Overview
Art choice boards allow everyone to get to their ideal art time!
Art choice boards can be used at any age or grade level. The key to any good choice board is doable choices for students. You always want a variety of activities that will allow the students multiple intelligences to show.
In many classrooms or homes, choice boards are a tool to promote independent work. The teacher comes up with several options in which they are okay with and the student chooses one.
A Choice board can be used for a specific assignment or topic in Art. It can also be used for independent work for fast finishers. As well as for Art centers in your room. Your art choice board could range from 4 to over 12 boxes of choices. The beauty of the art choice board is it is what you make it!

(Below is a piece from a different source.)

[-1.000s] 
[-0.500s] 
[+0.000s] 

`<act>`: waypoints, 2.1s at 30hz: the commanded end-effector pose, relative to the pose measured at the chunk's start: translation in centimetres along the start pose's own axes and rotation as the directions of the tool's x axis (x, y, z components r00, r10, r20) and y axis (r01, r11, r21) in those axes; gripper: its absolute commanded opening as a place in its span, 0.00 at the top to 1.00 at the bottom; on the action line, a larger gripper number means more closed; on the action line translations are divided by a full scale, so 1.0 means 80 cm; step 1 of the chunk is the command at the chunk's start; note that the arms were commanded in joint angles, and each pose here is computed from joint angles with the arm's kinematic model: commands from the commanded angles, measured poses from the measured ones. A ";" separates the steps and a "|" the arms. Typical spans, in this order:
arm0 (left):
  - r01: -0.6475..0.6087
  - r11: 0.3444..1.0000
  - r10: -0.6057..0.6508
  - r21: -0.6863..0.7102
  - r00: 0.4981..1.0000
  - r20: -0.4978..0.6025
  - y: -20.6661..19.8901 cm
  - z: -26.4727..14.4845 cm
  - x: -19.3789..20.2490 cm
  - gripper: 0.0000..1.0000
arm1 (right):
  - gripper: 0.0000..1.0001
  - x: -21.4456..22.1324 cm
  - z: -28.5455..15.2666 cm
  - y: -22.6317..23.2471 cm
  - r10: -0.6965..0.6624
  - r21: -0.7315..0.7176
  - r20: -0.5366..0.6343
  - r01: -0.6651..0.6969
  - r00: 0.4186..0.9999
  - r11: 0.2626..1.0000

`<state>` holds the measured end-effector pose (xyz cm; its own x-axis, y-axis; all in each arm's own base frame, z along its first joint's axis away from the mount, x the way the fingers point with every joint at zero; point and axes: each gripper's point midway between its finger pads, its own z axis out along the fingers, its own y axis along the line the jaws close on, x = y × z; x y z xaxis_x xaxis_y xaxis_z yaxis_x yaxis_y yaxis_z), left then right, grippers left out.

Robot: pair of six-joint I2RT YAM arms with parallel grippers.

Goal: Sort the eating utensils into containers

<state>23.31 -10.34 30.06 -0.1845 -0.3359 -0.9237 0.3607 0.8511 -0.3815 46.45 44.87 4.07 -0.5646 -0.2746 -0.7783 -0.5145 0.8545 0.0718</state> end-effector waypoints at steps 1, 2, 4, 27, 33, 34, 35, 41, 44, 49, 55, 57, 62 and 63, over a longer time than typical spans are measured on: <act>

Why use a Choice Board With Art
Art choice boards are great for teaching a lesson and informal testing whether or not a student understood what you just taught them. It also can be used to reinforce instruction. Art choice boards help you to differentiate, as well as enrichment or for remediation. Having a choice board that has over 4 options for students to showcase their knowledge is optimal. You can have an art choice board that is topic-specific or that is standard specific or that is just random activity options of concepts you have already taught but need a good sub plan for the day you are gone.
Examples of Art Choice Boards
Art History for Elementary grades choice board
https://theartofeducation.edu/2013/01/14/how-to-use-choice-boards-in-the-elementary-art-room/
Why is this good?: This is a good example of an Art Choice Board because it has over 4 options, multiple intelligence based activities. The best part of this Choice Board is that there is more than one option in each square. Giving students more than one option based on their intelligence. This teacher also coordinated her images from the board to containers that have supplies so that students can easily identify the materials needed for the chosen activity. Everything that a student could need is easily seen and accessible, making for a GREAT independent Art Choice Board.
Rainbow Fish Art Choice Board Choose 1 option from below after the Read Aloud. | |
Assemble Rainbow Fish from paper platehttps://alittlepinchofperfect.com/paper-plate-fish-craft-inspired-rainbow-fish/ | Paper Weave Rainbow Fish https://www.youtube.com/watch?v=BKkj1E4uafQ&ab_channel=PaperGEM |
Draw Rainbow Fishhttps://www.youtube.com/watch?v=lhJbcx4X-sY&ab_channel=LaurenStacey | Create Rainbow Fish from water bottlehttps://www.youtube.com/watch?v=-HmRuI2JaXI&ab_channel=JennyK |
This is a simple and straightforward example of a 2nd-4th grade Art Choice Board. This Choice Board goes along with the read aloud of Rainbow Fish by Marcus Pfister. You could always add more choices that will really showcase the multiple intelligences of students. Another great aspect of this choice board is you do not have to reinvent the wheel, you are just linking to the already made wheel of other creatives.
Organizing your art materials for choice boards.
The best organization for Art Choice Board Materials is using specified containers for art activities. Coordinating the choice to the corresponding container with a picture or color coordinating. The containers could also be a rotating part of your classroom that maybe changes each quarter basing the activities on standards/topics hit. You can also use QR codes on material boxes that have the choices and instructions handy.
There are 8 types of intelligences and every student is equipped with them all, in some way. These intelligences may change or grow as a student does but the goal for a teacher is to allow for many ways for information to be presented and assessed. Allowing for the student to choose the best way in which suits them to show their understanding for material.
FAQs
How many choices should I have?
On any good choice board there should be more than 4 options. The best choice boards are the ones that have 2 to 3 choices per each intelligence.
Is it ok to cover the choices?
You can cover the choices and show them as you go. However, that also somewhat defeats the idea of “student choice” if you are still choosing what the student is to do. This could work if each box had multiple options but that is also a hefty choice board.
Should the choices on my choice board get harder? Or stay all the same level of difficulty?
Usually a choice board offers many choices that are about the same level of difficulty. Some choices may seem harder to some students than others but they should all take about the same amount of time and work to complete.